# Task:
Your task is to copy every line of the entries that holds the word "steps".
□ □ □ □ □
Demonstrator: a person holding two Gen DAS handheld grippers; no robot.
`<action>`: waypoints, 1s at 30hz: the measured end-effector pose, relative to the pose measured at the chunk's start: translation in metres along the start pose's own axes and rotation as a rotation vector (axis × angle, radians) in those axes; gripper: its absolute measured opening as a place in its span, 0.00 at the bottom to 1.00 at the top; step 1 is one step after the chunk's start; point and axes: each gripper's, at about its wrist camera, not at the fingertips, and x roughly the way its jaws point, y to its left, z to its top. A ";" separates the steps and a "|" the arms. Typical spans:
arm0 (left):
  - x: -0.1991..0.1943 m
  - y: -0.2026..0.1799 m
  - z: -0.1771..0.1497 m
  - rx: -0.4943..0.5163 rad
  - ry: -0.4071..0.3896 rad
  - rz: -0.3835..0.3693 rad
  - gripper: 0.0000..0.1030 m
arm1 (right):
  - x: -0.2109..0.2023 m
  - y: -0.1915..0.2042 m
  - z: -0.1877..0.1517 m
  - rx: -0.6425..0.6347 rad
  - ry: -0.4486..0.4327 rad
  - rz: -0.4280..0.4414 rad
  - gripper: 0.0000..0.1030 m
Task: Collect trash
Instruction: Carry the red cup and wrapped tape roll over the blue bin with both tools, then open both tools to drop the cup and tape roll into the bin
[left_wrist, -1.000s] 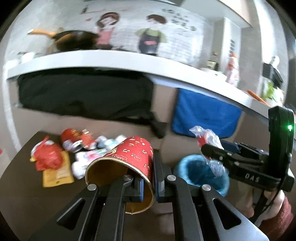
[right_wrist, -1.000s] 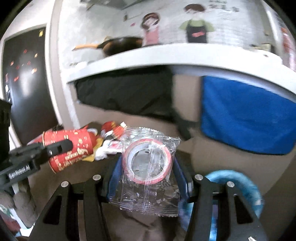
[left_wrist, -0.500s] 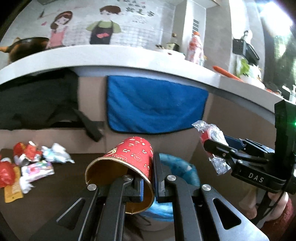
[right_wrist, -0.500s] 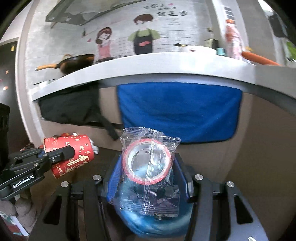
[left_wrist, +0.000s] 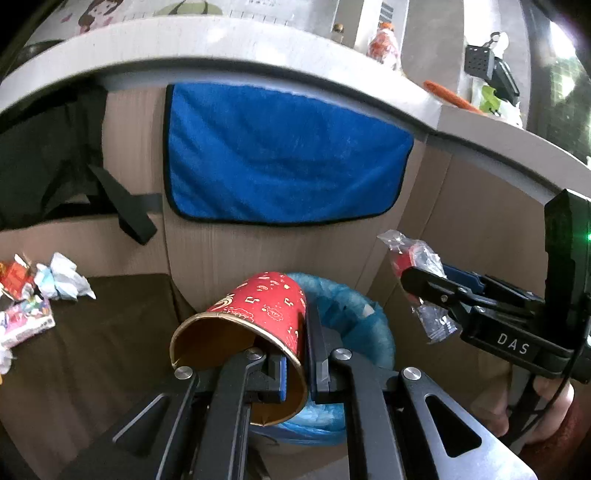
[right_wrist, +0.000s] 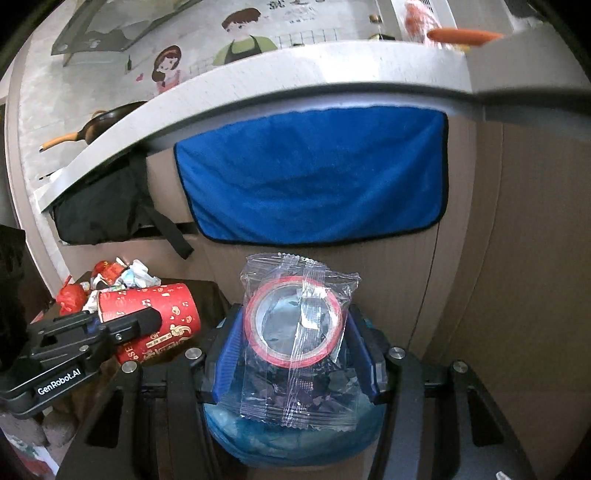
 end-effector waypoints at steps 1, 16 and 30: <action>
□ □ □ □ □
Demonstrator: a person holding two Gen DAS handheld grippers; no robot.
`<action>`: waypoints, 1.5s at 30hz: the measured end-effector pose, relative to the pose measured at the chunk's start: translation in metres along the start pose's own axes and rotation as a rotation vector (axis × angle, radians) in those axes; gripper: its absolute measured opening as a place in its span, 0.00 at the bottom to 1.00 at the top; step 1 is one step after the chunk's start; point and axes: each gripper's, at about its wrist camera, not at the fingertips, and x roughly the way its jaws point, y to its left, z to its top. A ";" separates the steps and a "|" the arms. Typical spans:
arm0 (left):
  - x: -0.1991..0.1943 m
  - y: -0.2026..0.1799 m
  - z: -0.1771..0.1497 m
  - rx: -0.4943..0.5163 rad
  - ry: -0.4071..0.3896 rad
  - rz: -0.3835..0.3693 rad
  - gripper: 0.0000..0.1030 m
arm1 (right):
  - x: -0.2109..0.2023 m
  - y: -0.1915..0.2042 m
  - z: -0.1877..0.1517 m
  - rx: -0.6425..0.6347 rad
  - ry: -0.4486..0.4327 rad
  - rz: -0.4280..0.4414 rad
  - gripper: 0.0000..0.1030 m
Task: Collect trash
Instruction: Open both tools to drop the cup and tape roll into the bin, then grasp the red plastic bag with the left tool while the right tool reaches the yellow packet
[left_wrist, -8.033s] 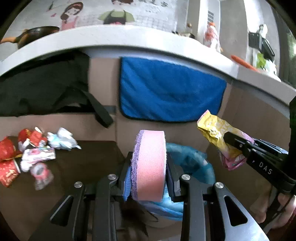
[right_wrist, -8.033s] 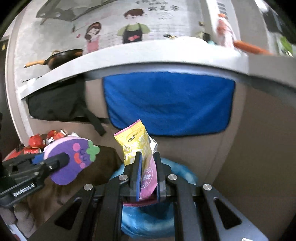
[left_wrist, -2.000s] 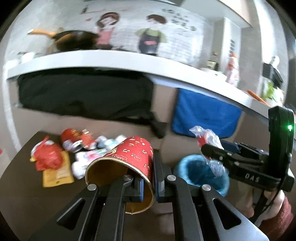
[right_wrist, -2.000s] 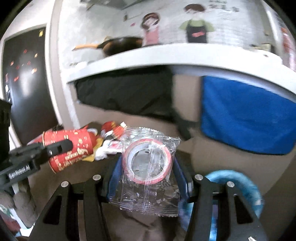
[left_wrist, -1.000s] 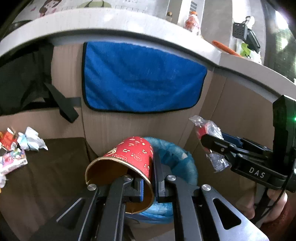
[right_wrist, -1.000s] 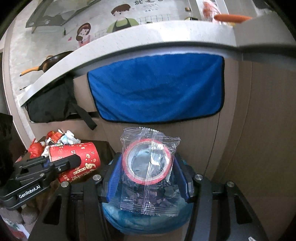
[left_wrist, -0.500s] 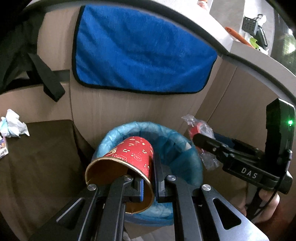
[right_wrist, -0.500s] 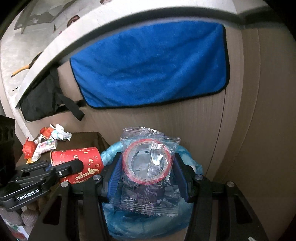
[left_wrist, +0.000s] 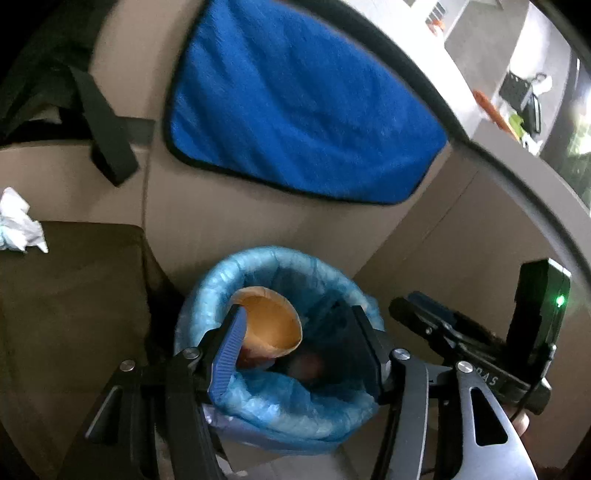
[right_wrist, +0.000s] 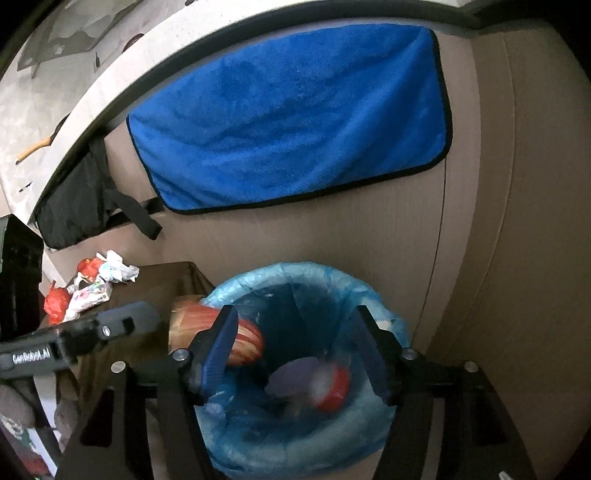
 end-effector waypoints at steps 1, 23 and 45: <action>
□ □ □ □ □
# Response to the task:
`<action>`: waypoints, 1s at 30hz: the measured end-effector pose, relative to the pose measured at the chunk's start: translation in metres along the start pose's own axes and rotation as a rotation vector (axis × angle, radians) in those axes; gripper: its absolute measured opening as a place in its span, 0.00 at the bottom to 1.00 at the top; step 1 is one step after the chunk's start; point and axes: each gripper's, at about its wrist camera, not at the fingertips, and x roughly the way its jaws point, y to its left, z to its top. A ";" separates the steps and a "|" the arms. Typical spans:
 end-effector waypoints at steps 1, 16 and 30: <action>
`<action>`: waypoints, 1.5s at 30hz: the measured end-effector pose, relative to the pose measured at the chunk's start: translation in metres along the start pose's own axes and rotation as a rotation vector (axis × angle, radians) in those axes; gripper: its absolute measured opening as a place in its span, 0.00 at the bottom to 1.00 at the top; step 1 is one step after the chunk's start; point and axes: each gripper's, at about its wrist camera, not at the fingertips, and x roughly the way its jaws point, y to its left, z to its top. A ";" separates the steps and a "|" the arms. Typical spans:
 end-effector waypoints at steps 1, 23 and 45: <action>

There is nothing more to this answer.